Se mio figlio avesse giocato quella partita e avesse segnato il trentunesimo gol – ma anche il ventunesimo o l’undicesimo – lo avrei punito. E lo avrei tolto da quella squadra, perché evidentemente gli allenatori e i dirigenti di quella società non sono stati capaci di svolgere il loro ruolo educativo. Lo sport è uno strumento formativo importante, per alcuni ragazzi più importante anche della scuola, perché trasmette valori e può contribuire alla crescita di una persona. Infierire su un avversario in difficoltà non è un valore, pensare che sia fondamentale vincere, a qualsiasi costo e a qualsiasi prezzo, non è un valore, preferire la propria personale soddisfazione alla giustizia e al rispetto verso gli altri non è un valore. Evidentemente nessuno ha insegnato questi valori a quei ragazzini, che si sono trovati davanti una squadra così platealmente più debole, o, se qualcuno lo ha fatto, non è stato particolarmente efficace. E purtroppo, leggendo un qualsiasi giornale, vedendo quello che succede ogni giorno nel nostro paese, ci accorgiamo che noi stiamo insegnando ai nostri figli proprio questo, a pensare a se stessi prima che agli altri, a essere servili con chi è più forte di loro e arroganti con chi è più debole e spieghiamo loro che vincere è la cosa più importante di tutte, e che quindi si possono anche violare le regole, pur di farlo.

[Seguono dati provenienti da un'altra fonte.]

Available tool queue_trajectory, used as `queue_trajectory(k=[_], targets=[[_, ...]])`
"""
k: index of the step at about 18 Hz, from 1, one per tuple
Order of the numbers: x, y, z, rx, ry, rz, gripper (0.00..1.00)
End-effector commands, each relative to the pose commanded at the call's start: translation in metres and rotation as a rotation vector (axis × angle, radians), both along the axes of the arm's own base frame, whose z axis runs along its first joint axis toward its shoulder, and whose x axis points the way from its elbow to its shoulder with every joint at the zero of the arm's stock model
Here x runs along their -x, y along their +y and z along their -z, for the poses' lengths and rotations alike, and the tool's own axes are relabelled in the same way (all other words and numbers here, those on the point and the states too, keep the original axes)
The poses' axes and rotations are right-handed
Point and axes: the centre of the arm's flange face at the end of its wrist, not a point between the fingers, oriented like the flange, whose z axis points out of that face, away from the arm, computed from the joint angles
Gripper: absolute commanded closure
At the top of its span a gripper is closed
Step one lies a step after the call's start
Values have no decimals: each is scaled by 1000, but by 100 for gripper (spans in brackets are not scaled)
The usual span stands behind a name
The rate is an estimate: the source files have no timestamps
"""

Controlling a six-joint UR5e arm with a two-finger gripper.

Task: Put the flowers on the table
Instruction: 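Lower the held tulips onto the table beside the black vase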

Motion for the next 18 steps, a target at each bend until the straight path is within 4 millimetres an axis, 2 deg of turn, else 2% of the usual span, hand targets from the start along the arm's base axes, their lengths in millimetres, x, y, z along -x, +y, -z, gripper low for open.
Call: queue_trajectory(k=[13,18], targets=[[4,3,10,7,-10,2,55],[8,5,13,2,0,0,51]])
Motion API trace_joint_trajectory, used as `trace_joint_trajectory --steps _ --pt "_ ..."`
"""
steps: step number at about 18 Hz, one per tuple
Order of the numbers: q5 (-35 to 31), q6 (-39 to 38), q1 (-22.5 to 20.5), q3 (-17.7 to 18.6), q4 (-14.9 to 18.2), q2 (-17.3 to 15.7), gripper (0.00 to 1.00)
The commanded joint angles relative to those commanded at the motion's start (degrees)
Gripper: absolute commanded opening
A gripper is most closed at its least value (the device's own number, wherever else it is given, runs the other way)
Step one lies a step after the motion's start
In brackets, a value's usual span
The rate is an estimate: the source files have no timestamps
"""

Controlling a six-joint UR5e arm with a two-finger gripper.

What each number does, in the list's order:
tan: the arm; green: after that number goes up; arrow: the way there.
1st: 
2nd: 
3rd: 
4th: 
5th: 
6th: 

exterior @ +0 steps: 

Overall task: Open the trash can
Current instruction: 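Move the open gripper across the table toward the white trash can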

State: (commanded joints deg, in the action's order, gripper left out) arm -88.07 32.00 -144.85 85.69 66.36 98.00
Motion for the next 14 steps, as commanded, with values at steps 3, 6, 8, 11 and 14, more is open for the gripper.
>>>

Continuare a fare goal, farne trentuno mentre gli altri ragazzini annaspavano, magari gioire per quelle reti così chiaramente immeritate, è stata una cosa decisamente stupida. Sono stato un ragazzino stupido anch’io e so che a quell’età si fanno cose stupide, ma ricordo anche che ci sono quasi sempre stati degli adulti che mi hanno fermato e mi hanno punito. Mi rendo conto che non è facile giudicare non avendo visto le cose, non avendo partecipato a quei fatti, ma penso che i dirigenti della squadra che ha vinto avrebbero dovuto chiedere loro di fermare la partita, avrebbero dovuto ritirare la squadra, anche se questo avrebbe comportato dare la vittoria a tavolino agli altri, anzi proprio perché questo avrebbe fatto vincere quelli che sul campo non avrebbero mai vinto. E forse, se ben spiegata, quella sconfitta sarebbe stata più utile di quella vittoria che sarà ricordata solo come una storia da bar.